## Dataset content
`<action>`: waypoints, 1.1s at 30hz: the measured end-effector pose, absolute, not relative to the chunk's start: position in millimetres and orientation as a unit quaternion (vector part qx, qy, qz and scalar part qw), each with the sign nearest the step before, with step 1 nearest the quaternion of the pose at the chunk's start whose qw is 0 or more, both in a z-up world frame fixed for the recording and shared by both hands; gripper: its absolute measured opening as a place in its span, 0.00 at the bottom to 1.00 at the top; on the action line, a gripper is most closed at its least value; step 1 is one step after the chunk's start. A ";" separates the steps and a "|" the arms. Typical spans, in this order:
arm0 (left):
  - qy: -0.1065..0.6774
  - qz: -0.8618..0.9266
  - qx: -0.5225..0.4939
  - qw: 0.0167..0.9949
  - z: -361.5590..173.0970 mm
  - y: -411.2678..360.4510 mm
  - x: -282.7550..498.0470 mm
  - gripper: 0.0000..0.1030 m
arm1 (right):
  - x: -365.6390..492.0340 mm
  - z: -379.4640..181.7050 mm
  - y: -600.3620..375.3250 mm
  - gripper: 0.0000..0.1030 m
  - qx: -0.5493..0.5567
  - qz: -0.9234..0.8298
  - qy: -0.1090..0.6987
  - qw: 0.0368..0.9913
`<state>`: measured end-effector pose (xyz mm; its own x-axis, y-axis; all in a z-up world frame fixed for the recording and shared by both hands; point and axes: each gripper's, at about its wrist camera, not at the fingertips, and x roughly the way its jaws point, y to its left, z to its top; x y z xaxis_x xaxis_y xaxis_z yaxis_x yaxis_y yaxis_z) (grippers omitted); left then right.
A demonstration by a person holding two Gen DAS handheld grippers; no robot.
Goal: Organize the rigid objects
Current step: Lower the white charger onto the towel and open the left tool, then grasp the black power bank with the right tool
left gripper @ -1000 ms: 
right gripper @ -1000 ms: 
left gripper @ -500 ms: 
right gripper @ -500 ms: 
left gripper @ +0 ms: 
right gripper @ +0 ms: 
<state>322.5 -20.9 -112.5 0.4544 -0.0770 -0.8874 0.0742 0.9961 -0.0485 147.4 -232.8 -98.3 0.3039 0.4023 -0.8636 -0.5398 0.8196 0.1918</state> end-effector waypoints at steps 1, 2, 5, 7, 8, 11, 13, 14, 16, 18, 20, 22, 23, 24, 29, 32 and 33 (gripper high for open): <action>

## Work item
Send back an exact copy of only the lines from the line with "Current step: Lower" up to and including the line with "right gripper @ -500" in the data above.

## Response below
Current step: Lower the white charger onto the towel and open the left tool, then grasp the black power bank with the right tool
left gripper @ -1000 ms: 
right gripper @ -1000 ms: 
left gripper @ -500 ms: 
right gripper @ -500 ms: 

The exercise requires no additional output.